Film reviews and more since 2009

The Super Mario Bros. Movie (2023) review

Dir. Aaron Horvath and Michael Jelenic

By: Steve Pulaski

Rating: ★★★

The ignominious Super Mario Bros. movie from 1993 was such a critical and financial disaster that it resulted in Nintendo refusing to license its characters for film adaptations for 26 years. When the company finally let up and loaned Warner Bros. the rights that led to Pokémon Detective Pikachu and saw it generate over $400 million globally, they must’ve realized the quality standard had been raised to a level sufficient enough for them to trust Mario and Luigi in the hands of Illumination and Universal.

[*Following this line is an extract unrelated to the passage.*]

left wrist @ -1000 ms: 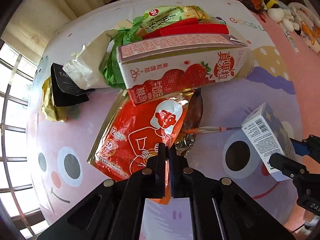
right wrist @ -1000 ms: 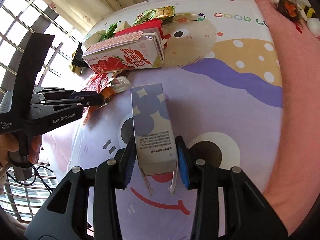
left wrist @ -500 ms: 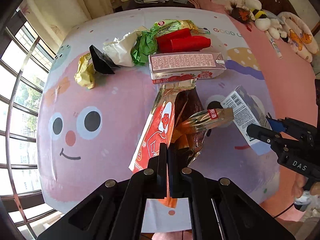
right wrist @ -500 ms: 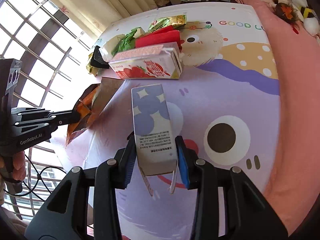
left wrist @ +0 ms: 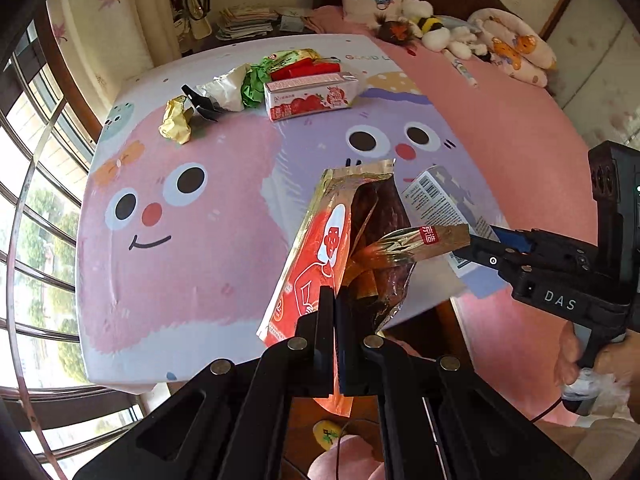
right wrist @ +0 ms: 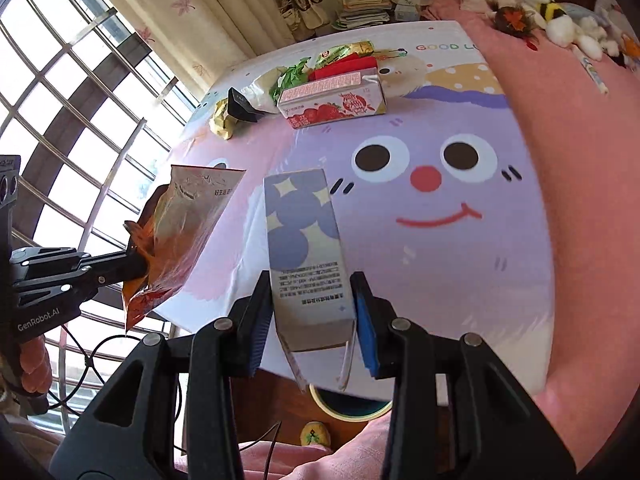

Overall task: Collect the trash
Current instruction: 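Carry the red bag and white carton over the trash bin and open both tools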

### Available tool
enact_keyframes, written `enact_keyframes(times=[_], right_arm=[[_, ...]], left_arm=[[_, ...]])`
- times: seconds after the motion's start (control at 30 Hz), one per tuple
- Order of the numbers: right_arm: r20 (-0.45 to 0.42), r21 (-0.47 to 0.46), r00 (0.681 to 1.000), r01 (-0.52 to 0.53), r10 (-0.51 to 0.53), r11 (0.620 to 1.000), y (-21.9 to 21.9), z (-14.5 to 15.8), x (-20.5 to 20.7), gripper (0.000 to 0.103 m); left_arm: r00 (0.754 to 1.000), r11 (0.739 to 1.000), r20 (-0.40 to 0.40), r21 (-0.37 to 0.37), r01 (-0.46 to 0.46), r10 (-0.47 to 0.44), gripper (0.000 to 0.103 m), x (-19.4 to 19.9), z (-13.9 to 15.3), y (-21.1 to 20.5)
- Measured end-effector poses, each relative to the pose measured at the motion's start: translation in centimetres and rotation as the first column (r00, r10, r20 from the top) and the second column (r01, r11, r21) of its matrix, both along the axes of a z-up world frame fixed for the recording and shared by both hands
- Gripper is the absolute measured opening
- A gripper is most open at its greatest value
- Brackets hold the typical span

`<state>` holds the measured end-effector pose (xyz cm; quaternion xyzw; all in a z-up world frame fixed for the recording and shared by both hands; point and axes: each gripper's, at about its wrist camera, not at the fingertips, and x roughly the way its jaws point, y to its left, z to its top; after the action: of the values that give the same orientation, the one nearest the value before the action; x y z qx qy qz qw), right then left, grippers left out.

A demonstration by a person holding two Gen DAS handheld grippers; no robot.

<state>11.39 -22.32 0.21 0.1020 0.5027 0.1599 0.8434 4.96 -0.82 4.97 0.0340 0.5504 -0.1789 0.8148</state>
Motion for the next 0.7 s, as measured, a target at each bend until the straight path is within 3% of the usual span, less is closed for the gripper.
enact_keyframes(times=[0.2, 0.33, 0.53, 0.7], right_arm=[[0.008, 0.012, 0.995, 0.098, -0.098, 0.995, 2.7, -0.4, -9.5, 0.035], [-0.002, -0.017, 0.996, 0.089, -0.089, 0.996, 4.1, -1.2, -14.8, 0.035], [-0.045, -0.064, 0.995, 0.086, -0.089, 0.994, 4.0, -3.8, -20.4, 0.035], [-0.167, -0.058, 0.98, 0.099, -0.107, 0.993, 3.4, -9.3, -22.6, 0.035]], left_arm=[[0.998, 0.998, 0.006, -0.019, 0.059, -0.059, 0.001, -7.2, -0.8, 2.8], [0.996, 0.995, -0.032, -0.045, 0.087, -0.089, 0.001, -11.0, -2.8, 3.2], [0.977, 0.989, -0.157, -0.048, 0.141, -0.147, 0.001, -15.2, -8.6, 1.2], [0.961, 0.994, -0.254, -0.033, 0.104, -0.109, 0.001, -16.1, -15.6, -0.2]])
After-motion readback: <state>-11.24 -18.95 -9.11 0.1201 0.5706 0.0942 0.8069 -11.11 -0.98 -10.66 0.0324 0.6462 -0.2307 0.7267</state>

Their trust was warranted, as The Super Mario Bros. Movie is a mostly winning convergence of familiar faces, colorful backdrops, and kinetic energy that doesn’t overstay its welcome at roughly 82 minutes sans credits. It’s further buoyed by playing things safe in some regard, at least to the point where one hopes the inevitable sequel will take more narrative chances and ingratiate us into this labyrinth world at some point in the not-too-distant future.

Directed by Teen Titans Go! creators Aaron Horvath and Michael Jelenic, the film opens in Brooklyn with brothers Mario (voiced by Chris Pratt) and Luigi (Charlie Day) struggling to get their plumbing service off the ground (eerily similar to the opening of the 1993 film, but that’s where the similarities stop, thankfully). Side-scrolling pans of Mario and Luigi interacting with this vibrant, Easter egg-laden city will inspire warm fuzzies inside the hearts of the same folks who stayed up way past their bedtime logging hours and finding fun glitches in the original Nintendo Entertainment System trilogy.

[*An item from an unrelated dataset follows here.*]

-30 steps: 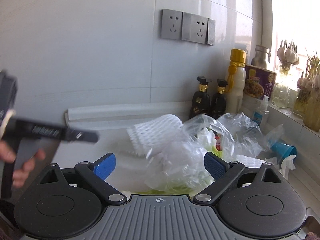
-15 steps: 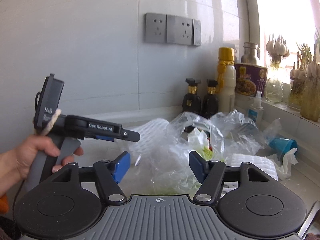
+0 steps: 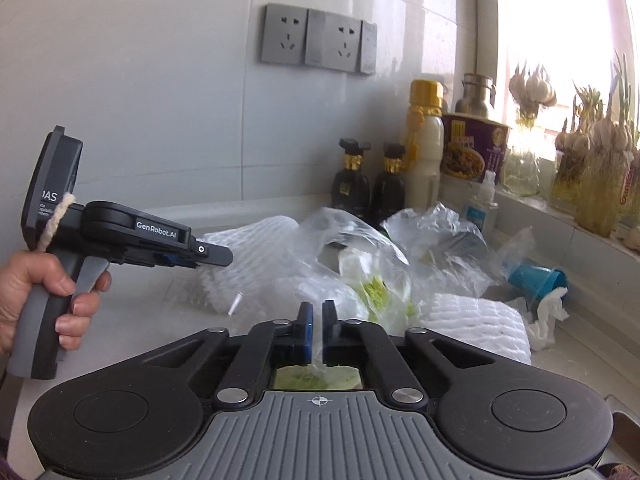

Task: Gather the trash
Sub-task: 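Move both tools back to the counter toward the white foam nets and plastic bag, then grasp a white foam net with the left tool while the right tool grasps a clear plastic bag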

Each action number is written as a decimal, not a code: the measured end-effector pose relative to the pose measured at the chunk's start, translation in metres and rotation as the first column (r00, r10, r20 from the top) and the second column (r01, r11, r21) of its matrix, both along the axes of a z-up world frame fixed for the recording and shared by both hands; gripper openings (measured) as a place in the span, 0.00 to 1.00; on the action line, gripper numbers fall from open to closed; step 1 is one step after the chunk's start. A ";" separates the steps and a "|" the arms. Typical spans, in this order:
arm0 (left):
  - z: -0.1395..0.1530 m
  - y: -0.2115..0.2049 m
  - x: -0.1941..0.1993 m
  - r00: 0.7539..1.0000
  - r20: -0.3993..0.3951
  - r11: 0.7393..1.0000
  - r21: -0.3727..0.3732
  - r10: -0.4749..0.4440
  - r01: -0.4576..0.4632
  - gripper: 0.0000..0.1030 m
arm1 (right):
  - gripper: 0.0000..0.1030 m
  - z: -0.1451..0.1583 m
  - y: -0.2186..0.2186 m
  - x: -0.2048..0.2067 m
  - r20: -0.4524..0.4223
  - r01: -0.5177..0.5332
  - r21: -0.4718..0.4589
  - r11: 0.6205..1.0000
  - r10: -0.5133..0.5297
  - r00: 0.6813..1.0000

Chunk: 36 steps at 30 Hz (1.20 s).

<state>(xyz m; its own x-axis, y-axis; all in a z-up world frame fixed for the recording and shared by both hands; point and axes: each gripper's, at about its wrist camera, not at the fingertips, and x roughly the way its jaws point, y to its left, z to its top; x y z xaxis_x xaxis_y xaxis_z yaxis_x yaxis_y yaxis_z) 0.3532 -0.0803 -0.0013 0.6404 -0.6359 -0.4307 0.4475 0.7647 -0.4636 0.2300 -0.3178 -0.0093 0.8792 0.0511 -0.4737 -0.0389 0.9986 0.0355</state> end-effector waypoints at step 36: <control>0.027 0.083 -0.142 0.968 0.026 0.964 -0.103 0.249 -0.245 0.17 | 0.05 0.004 -0.021 -0.004 0.031 0.112 0.150 0.982 -0.117 0.993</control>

At one point, Mario even plays some NES himself, and his room has an Odyssey game console in the background. You could probably spot a little something in nearly every scene if you ignored what was happening in the foreground.

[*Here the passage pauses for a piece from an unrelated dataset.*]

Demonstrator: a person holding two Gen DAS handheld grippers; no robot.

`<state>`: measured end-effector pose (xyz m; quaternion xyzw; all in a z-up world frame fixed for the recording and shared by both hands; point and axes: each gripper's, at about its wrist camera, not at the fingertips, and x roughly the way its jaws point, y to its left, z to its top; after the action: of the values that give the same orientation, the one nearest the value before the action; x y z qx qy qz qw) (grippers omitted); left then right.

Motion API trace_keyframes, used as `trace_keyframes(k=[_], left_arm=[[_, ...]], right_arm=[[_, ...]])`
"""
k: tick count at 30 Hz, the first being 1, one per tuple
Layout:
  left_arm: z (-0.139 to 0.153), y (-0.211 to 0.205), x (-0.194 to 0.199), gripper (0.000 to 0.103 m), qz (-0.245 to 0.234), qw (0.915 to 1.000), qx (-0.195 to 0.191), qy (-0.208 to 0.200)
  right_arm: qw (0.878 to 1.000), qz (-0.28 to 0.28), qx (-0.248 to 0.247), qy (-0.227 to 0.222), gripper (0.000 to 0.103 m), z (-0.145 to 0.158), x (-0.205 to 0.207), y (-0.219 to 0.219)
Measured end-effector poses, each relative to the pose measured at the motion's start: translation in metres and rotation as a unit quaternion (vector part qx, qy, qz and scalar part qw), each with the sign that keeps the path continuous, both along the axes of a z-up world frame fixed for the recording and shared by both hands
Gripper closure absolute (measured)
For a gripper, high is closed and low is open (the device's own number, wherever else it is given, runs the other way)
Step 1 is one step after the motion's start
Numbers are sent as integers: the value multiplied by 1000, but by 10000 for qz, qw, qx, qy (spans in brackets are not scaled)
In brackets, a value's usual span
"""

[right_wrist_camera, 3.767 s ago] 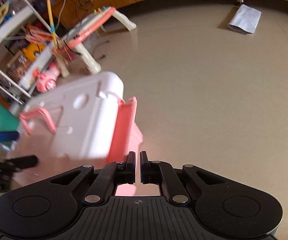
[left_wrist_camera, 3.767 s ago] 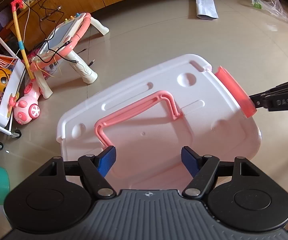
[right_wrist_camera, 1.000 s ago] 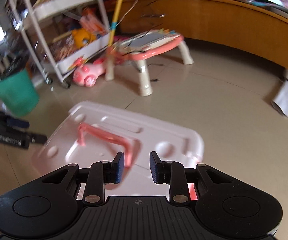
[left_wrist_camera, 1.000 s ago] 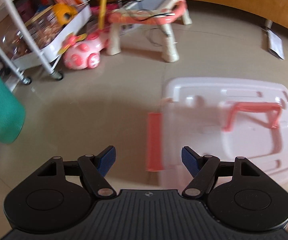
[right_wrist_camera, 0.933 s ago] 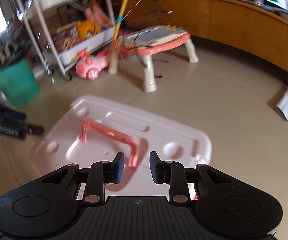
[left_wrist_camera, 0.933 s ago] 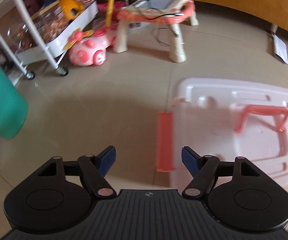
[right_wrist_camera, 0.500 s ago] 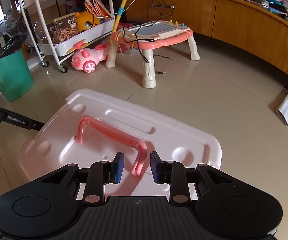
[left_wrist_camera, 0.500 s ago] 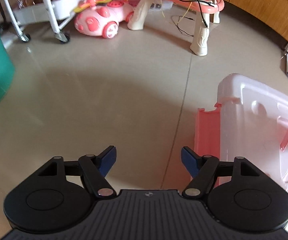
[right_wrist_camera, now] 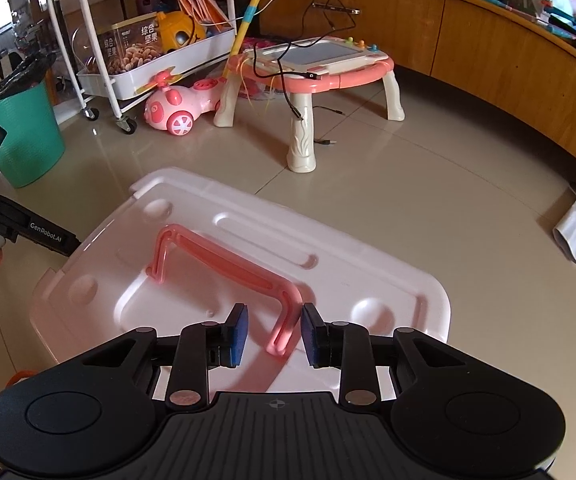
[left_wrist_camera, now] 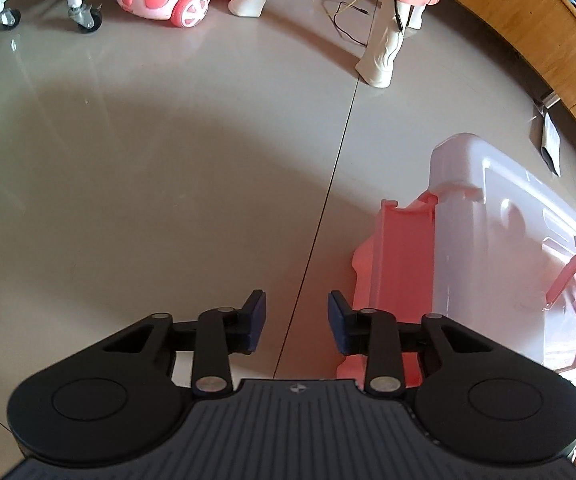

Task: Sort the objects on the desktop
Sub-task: 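Move the left tool to a pink side clip of the lid and close on it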

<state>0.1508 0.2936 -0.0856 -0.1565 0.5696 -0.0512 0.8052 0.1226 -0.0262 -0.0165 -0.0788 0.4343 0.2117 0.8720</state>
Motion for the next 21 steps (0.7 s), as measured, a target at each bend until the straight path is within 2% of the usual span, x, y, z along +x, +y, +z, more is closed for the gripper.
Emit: trace_keyframes(k=[3,9,13,16,18,20,21], left_arm=[[0,11,-2,68,193,9991,-371,24],[7,34,-8,68,725,9917,-1059,-81],[8,35,-9,62,724,9850,-1562,-88],[6,30,-9,62,617,9826,-1750,-28],[4,24,-7,63,481,9844,-1690,76],[2,22,-8,69,448,9843,-1707,84],[2,22,-8,78,451,9826,-1799,77]], right_arm=[[10000,-1,1,-2,76,0,0,0],[10000,-8,1,0,75,0,1,0],[10000,-12,-9,7,75,0,1,1],[10000,-20,-4,12,75,0,1,1],[10000,-22,-8,11,74,0,0,1],[10000,-20,-11,14,73,0,0,2],[10000,-17,-20,15,73,0,0,2]])
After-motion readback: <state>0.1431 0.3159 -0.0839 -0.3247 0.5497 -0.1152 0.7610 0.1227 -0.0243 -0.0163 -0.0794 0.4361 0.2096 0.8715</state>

Back to the story: Mario and Luigi get sucked into one of Brooklyn’s underground pipes and wind up in the Mushroom Kingdom, which is ruled by the iron fist of Bowser (Jack Black). He’s gotten his mitts on the Super Star he needs in order to wed Princess Peach (Anya Taylor-Joy) and club the cute and cuddly residents of the Kingdom into submission. Soon after the Mario brothers fall into this wild and wacky world, Luigi is taken prisoner by Bowser, leading Mario to assume rescuing duties. Princess Peach takes a liking to the Italian-American plumber, and teaches him a thing or two about power-ups: some make him grow taller, some make him shrink, and others turn him into a cat or a raccoon.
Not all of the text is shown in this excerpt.